In [13]:
import numpy as np
import pandas as pd


  return f(*args, **kwds)


Consider a data set containing customers reviews on musical instruments. In this notebook we will work on text data to create a classification of the users rating (source: http://jmcauley.ucsd.edu/data/amazon/)

In [157]:
data = pd.read_json('../data/Musical_Instruments_5.json',lines=True)
# for the moment we will only take reviewText and overall
df = data[['reviewText','overall']]

In [158]:
data.head()

Unnamed: 0,asin,helpful,overall,reviewText,reviewTime,reviewerID,reviewerName,summary,unixReviewTime
0,1384719342,"[0, 0]",5,"Not much to write about here, but it does exac...","02 28, 2014",A2IBPI20UZIR0U,"cassandra tu ""Yeah, well, that's just like, u...",good,1393545600
1,1384719342,"[13, 14]",5,The product does exactly as it should and is q...,"03 16, 2013",A14VAT5EAX3D9S,Jake,Jake,1363392000
2,1384719342,"[1, 1]",5,The primary job of this device is to block the...,"08 28, 2013",A195EZSQDW3E21,"Rick Bennette ""Rick Bennette""",It Does The Job Well,1377648000
3,1384719342,"[0, 0]",5,Nice windscreen protects my MXL mic and preven...,"02 14, 2014",A2C00NNG1ZQQG2,"RustyBill ""Sunday Rocker""",GOOD WINDSCREEN FOR THE MONEY,1392336000
4,1384719342,"[0, 0]",5,This pop filter is great.
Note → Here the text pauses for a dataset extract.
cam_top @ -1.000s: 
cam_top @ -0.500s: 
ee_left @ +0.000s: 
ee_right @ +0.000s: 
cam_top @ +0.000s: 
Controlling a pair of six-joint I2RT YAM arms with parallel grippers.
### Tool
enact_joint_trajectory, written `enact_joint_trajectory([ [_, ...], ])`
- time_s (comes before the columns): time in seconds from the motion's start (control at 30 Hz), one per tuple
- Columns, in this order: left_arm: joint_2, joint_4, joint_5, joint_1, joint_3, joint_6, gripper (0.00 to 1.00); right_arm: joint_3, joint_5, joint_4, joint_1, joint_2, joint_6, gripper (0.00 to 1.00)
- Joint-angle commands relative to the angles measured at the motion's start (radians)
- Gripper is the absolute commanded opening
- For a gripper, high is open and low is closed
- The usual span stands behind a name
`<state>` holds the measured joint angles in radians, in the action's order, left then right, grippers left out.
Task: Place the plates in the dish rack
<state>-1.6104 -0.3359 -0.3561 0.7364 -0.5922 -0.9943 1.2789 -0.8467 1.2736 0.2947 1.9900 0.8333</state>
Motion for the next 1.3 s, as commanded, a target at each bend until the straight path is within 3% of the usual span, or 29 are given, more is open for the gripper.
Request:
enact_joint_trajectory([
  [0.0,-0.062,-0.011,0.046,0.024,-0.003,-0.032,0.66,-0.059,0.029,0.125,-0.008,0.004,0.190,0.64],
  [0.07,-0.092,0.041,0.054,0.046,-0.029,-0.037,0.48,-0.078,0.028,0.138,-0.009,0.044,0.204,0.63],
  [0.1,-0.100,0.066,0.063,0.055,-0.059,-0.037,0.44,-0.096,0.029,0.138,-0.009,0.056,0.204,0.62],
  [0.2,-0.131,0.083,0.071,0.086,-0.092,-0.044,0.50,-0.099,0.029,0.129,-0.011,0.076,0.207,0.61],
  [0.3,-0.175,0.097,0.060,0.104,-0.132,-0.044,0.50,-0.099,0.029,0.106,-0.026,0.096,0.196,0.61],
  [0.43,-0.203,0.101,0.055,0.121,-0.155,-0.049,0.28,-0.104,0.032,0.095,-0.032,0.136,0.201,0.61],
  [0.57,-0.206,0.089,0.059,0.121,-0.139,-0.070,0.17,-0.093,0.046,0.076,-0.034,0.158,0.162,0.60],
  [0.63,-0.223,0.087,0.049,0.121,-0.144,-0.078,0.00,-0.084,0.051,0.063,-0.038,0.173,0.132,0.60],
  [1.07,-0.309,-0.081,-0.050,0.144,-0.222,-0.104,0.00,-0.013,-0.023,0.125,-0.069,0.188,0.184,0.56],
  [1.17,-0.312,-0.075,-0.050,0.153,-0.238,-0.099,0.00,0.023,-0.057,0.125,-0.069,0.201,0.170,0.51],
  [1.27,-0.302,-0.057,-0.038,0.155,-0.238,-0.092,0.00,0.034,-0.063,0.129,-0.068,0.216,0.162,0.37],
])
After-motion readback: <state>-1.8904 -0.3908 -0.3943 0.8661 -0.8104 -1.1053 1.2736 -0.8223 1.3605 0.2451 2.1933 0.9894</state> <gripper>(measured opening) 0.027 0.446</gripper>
It looks and perform...,"02 21, 2014",A94QU4C90B1AX,SEAN MASLANKA,No more pops when I record my vocals.,1392940800


In [159]:
df.head()

Unnamed: 0,reviewText,overall
0,"Not much to write about here, but it does exac...",5
1,The product does exactly as it should and is q...,5
2,The primary job of this device is to block the...,5
3,Nice windscreen protects my MXL mic and preven...,5
4,This pop filter is great. It looks and perform...,5


Exercise
---------
- Calculate the percentage of data belonging to each rating class (from 1 to 5).
- Which problems and difficulties could we face in the predictions?

Print a couple of examples of bad reviews (overall=1 or 2) and of good reviews (overall=5 or 4) to have a feeling how users write...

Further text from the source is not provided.